▶ **DATASET ENTRIES**
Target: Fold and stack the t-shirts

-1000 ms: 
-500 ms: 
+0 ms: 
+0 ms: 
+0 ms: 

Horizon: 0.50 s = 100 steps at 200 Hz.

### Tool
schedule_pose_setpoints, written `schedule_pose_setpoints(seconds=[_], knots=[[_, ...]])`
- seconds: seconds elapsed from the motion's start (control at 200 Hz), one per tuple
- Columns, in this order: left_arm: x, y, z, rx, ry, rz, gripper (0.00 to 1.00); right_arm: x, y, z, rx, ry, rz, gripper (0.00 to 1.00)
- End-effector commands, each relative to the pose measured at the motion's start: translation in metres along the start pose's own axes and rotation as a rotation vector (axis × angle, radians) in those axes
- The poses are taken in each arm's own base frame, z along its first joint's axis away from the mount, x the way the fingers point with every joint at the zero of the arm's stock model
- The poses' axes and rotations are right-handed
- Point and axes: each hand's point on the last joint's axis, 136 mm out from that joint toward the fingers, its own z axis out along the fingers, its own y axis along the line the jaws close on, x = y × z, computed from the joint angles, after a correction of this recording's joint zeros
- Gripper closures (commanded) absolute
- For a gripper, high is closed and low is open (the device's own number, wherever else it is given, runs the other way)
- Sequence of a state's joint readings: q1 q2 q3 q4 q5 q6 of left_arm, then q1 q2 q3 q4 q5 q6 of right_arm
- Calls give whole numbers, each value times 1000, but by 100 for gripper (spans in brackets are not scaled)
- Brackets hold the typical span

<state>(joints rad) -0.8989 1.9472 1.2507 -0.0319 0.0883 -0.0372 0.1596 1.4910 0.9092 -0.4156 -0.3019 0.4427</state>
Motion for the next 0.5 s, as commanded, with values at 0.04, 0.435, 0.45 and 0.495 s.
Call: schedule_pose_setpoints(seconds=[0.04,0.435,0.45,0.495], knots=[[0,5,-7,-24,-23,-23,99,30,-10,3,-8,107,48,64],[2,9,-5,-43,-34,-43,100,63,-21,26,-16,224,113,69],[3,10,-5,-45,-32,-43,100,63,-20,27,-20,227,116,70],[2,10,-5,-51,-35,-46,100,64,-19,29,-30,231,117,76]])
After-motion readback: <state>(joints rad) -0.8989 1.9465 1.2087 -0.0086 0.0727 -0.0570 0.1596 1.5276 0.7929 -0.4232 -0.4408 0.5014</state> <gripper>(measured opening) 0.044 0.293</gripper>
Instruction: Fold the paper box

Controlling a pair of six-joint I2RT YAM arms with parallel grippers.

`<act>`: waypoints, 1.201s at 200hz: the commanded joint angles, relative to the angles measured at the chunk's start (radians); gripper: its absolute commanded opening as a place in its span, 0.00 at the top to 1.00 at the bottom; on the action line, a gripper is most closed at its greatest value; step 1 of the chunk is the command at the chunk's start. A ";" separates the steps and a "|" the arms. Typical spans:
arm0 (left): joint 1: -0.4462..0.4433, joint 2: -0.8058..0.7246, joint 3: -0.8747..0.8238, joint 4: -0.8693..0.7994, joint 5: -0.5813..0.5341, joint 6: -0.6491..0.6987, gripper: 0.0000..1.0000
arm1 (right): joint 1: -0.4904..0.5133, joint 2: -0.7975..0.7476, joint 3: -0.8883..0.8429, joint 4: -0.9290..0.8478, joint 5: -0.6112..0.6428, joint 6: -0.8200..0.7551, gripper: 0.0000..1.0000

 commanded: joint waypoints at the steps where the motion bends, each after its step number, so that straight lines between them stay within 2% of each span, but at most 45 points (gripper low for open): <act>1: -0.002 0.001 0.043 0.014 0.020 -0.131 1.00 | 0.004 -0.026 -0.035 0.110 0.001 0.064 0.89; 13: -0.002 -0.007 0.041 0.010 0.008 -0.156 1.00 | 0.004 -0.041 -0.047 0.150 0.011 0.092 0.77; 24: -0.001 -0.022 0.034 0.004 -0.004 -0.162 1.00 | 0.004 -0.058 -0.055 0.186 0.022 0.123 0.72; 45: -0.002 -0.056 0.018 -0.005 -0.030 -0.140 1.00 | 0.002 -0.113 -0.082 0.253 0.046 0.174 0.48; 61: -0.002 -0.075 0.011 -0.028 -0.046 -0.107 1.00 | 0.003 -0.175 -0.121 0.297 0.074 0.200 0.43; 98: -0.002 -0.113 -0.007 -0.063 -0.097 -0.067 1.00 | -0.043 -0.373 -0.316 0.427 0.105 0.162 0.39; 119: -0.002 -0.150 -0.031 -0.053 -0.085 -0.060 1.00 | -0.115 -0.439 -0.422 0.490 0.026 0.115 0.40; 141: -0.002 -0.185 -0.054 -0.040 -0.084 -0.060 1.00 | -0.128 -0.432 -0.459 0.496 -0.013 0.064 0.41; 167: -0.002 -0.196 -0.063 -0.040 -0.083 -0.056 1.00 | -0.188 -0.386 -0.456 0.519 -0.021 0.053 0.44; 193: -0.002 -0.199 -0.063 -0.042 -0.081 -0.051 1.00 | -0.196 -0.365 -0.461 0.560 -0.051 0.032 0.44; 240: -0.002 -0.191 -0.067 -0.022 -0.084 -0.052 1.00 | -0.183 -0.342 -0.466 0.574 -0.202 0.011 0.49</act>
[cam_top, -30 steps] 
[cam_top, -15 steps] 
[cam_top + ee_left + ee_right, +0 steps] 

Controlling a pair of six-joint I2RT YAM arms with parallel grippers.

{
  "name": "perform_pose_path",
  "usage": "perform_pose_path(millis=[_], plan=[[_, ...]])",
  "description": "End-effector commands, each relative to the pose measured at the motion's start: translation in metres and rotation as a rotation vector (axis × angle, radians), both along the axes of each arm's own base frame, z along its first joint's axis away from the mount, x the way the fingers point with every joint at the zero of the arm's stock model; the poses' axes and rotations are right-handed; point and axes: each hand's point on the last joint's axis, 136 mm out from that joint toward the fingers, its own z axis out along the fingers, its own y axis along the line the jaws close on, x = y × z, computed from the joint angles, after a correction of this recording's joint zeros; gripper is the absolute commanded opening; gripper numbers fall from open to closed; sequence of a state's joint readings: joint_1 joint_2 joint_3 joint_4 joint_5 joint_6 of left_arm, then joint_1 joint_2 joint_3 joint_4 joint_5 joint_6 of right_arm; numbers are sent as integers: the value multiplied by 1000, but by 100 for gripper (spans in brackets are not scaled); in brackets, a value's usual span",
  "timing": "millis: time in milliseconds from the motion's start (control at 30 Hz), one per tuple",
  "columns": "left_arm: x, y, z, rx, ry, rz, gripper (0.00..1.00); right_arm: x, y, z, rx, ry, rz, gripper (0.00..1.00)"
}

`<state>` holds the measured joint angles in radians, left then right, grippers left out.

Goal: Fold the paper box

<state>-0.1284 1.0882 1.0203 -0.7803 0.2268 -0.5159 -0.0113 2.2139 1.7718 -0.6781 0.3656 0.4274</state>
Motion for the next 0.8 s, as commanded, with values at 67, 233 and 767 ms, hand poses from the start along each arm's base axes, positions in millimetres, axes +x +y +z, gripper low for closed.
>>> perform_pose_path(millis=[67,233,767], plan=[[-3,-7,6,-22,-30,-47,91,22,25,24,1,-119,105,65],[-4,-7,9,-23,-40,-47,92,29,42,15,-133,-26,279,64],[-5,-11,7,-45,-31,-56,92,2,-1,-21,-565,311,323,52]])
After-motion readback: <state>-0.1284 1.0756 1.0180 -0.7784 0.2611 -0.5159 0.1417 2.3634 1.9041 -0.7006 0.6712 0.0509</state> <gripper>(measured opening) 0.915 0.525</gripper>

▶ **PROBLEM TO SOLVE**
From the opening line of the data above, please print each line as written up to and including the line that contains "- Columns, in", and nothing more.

▶ **SOLUTION TO THE PROBLEM**
Target: Fold and stack the t-shirts

-1000 ms: 
-500 ms: 
+0 ms: 
+0 ms: 
+0 ms: 

Horizon: 0.50 s = 100 steps at 200 Hz.

### Tool
schedule_pose_setpoints, written `schedule_pose_setpoints(seconds=[_], knots=[[_, ...]])`
- seconds: seconds elapsed from the motion's start (control at 200 Hz), one per tuple
- Columns, in this order: left_arm: x, y, z, rx, ry, rz, gripper (0.00 to 1.00); right_arm: x, y, z, rx, ry, rz, gripper (0.00 to 1.00)

No more output is needed here.